— Records for processing —
# # #

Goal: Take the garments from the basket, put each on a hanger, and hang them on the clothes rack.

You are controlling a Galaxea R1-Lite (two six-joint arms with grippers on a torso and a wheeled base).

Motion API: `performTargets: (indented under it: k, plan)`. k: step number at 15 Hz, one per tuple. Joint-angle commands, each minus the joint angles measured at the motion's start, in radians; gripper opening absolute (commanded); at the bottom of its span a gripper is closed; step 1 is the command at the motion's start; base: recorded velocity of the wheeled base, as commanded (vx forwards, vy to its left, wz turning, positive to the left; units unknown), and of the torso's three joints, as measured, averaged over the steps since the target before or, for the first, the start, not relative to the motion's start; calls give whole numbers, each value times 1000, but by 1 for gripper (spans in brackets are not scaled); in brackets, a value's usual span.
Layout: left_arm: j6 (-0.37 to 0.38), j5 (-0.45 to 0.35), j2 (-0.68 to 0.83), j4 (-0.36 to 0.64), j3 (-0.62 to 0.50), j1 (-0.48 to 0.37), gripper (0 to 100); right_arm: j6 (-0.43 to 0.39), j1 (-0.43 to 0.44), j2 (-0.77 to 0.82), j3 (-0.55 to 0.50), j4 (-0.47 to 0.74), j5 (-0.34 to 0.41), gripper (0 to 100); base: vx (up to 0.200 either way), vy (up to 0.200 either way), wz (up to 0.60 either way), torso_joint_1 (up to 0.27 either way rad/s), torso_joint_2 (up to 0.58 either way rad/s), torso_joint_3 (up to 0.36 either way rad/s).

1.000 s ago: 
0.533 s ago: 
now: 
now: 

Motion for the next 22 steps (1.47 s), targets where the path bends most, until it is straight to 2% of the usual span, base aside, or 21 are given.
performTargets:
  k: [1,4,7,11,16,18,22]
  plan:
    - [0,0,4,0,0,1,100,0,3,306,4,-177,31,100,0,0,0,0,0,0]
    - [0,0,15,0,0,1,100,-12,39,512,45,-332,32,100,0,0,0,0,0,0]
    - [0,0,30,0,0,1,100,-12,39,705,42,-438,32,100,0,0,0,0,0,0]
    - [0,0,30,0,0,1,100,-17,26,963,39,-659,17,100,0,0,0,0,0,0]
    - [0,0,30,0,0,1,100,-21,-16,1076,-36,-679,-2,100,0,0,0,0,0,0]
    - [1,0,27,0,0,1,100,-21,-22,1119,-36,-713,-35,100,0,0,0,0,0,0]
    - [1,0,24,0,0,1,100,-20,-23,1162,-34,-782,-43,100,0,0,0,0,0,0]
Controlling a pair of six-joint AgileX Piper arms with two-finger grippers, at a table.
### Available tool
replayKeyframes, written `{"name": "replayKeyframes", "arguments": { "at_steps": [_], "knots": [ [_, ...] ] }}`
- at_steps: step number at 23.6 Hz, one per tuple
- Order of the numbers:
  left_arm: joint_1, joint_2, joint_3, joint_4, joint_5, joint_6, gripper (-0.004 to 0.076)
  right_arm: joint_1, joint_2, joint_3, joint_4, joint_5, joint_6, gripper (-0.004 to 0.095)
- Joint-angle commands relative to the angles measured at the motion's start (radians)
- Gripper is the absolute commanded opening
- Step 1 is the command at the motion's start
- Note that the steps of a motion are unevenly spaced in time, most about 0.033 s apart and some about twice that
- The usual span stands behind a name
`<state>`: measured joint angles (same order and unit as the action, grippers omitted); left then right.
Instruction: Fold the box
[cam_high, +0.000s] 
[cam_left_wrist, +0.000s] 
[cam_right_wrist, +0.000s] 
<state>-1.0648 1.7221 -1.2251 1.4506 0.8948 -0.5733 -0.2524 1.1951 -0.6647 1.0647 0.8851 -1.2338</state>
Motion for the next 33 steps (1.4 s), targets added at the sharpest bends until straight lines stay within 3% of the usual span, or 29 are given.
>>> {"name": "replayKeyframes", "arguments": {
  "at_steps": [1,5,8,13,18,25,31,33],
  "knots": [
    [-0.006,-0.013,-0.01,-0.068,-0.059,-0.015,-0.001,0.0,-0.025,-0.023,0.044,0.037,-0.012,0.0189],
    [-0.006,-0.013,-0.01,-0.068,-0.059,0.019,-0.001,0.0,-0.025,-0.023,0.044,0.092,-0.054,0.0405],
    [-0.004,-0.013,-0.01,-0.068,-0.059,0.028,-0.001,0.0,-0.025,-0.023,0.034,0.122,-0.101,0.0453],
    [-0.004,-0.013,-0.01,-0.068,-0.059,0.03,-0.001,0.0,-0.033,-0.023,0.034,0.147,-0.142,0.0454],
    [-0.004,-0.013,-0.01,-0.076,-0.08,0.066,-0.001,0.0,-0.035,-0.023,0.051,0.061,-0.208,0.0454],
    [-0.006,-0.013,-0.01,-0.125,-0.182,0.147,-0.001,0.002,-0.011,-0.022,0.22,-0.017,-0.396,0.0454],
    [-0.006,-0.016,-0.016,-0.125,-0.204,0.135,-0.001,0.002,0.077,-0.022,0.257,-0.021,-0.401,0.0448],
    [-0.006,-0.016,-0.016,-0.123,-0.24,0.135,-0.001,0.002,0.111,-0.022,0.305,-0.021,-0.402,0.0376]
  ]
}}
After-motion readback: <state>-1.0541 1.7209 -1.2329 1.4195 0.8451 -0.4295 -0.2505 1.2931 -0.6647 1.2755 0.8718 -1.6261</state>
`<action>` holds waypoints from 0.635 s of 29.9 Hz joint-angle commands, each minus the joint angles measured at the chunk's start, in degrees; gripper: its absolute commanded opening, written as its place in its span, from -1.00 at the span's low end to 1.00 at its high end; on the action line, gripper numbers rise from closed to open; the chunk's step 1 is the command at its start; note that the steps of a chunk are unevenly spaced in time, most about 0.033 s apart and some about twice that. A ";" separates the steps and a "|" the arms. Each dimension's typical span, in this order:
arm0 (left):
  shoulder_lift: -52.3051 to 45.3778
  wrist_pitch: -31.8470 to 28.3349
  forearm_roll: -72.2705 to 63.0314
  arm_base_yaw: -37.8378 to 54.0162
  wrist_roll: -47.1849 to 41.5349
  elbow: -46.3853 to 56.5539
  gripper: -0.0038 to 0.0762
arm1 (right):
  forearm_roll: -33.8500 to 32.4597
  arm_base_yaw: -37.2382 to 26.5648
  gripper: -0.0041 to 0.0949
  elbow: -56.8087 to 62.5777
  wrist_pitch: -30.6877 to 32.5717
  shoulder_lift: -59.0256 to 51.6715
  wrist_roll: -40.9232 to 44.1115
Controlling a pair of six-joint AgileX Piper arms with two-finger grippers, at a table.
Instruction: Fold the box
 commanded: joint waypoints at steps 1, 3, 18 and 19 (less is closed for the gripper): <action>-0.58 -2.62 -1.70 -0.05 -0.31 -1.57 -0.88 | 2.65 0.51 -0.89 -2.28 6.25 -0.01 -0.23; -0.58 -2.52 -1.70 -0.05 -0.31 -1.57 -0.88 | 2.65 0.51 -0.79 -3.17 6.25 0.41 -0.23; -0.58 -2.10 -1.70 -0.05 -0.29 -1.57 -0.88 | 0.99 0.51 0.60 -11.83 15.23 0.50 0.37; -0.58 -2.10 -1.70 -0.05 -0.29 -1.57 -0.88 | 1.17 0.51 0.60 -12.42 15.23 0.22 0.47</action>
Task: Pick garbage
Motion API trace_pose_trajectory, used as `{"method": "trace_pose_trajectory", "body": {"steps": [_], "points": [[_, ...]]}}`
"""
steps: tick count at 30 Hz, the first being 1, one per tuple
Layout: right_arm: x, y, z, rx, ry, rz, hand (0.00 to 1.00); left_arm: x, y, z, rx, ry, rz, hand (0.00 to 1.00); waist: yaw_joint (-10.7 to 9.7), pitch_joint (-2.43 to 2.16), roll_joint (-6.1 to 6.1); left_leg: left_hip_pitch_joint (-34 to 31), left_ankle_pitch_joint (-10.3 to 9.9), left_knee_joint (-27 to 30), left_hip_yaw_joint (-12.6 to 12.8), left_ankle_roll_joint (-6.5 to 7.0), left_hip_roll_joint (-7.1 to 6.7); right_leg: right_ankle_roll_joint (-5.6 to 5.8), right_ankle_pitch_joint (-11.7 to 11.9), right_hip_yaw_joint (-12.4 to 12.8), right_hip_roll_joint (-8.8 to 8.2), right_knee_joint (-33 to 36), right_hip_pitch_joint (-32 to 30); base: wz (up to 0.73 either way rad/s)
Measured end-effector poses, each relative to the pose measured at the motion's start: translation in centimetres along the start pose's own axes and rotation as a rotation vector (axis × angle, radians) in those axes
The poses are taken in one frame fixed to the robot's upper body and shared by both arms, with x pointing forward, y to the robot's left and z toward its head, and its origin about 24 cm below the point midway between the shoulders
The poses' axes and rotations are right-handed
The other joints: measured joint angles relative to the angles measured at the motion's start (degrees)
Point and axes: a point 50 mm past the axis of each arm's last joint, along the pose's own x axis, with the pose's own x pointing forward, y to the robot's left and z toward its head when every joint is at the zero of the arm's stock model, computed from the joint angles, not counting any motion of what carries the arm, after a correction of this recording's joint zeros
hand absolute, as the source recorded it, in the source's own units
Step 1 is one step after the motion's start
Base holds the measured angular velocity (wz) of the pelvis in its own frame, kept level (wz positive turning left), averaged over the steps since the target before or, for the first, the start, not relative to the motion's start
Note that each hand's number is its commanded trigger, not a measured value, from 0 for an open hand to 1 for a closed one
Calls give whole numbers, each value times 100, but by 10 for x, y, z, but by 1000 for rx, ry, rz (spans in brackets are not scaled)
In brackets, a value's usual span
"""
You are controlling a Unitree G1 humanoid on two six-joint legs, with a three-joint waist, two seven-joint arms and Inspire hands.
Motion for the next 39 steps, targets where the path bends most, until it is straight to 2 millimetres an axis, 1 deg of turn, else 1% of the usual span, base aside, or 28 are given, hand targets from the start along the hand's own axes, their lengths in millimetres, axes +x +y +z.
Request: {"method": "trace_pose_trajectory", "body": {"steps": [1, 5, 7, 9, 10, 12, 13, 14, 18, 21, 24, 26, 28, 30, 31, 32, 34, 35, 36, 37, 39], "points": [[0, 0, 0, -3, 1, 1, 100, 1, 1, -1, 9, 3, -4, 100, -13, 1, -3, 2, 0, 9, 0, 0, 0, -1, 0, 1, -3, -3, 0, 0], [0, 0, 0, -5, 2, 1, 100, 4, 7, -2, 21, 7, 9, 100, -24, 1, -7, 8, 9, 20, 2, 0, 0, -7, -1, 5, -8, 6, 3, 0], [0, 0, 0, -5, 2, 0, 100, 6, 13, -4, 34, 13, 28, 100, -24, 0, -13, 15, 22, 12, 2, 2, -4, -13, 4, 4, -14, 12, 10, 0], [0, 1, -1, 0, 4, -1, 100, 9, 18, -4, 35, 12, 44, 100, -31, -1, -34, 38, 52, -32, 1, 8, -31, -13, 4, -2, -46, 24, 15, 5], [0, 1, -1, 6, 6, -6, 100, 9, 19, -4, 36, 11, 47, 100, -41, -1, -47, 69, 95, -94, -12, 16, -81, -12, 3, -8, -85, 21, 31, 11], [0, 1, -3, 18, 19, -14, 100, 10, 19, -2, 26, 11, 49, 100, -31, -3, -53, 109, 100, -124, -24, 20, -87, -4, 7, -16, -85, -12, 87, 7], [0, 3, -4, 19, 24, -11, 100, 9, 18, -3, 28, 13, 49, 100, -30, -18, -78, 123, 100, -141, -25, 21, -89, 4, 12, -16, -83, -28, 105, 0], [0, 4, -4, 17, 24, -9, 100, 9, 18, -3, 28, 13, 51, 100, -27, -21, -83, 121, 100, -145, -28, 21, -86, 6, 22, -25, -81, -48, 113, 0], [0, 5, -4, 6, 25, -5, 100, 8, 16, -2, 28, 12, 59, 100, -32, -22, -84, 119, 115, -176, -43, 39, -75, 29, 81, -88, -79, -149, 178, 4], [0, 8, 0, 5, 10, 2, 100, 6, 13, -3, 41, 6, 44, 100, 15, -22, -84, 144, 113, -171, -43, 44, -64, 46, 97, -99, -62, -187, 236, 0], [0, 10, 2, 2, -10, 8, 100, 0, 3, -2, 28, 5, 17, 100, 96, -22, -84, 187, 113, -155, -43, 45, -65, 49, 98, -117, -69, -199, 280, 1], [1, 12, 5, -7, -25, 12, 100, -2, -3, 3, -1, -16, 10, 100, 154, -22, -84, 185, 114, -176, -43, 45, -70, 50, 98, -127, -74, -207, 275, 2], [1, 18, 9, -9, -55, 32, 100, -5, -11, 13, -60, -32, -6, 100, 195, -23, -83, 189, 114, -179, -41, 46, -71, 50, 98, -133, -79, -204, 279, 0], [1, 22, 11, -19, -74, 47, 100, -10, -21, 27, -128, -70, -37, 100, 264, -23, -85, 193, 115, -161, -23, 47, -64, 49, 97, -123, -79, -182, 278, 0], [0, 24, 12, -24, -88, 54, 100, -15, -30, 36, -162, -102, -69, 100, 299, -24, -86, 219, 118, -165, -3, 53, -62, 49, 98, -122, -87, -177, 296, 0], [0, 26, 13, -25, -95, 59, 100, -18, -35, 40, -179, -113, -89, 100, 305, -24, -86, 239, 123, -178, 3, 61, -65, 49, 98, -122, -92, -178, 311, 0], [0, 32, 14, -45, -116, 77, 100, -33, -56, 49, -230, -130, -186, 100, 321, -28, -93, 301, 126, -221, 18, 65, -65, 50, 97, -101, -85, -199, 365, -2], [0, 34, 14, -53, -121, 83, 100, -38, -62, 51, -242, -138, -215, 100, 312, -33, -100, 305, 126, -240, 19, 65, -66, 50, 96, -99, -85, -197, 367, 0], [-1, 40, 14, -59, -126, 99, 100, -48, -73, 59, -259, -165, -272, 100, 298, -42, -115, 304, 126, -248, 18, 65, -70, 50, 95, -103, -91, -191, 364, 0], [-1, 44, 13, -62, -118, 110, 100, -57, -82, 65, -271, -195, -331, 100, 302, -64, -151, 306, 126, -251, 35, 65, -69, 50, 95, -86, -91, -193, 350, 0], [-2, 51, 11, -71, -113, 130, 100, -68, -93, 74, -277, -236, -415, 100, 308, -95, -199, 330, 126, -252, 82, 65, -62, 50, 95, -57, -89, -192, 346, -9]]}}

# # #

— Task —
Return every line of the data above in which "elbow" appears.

— Problem solution —
  elbow: -46.3853 to 56.5539
  elbow: -56.8087 to 62.5777

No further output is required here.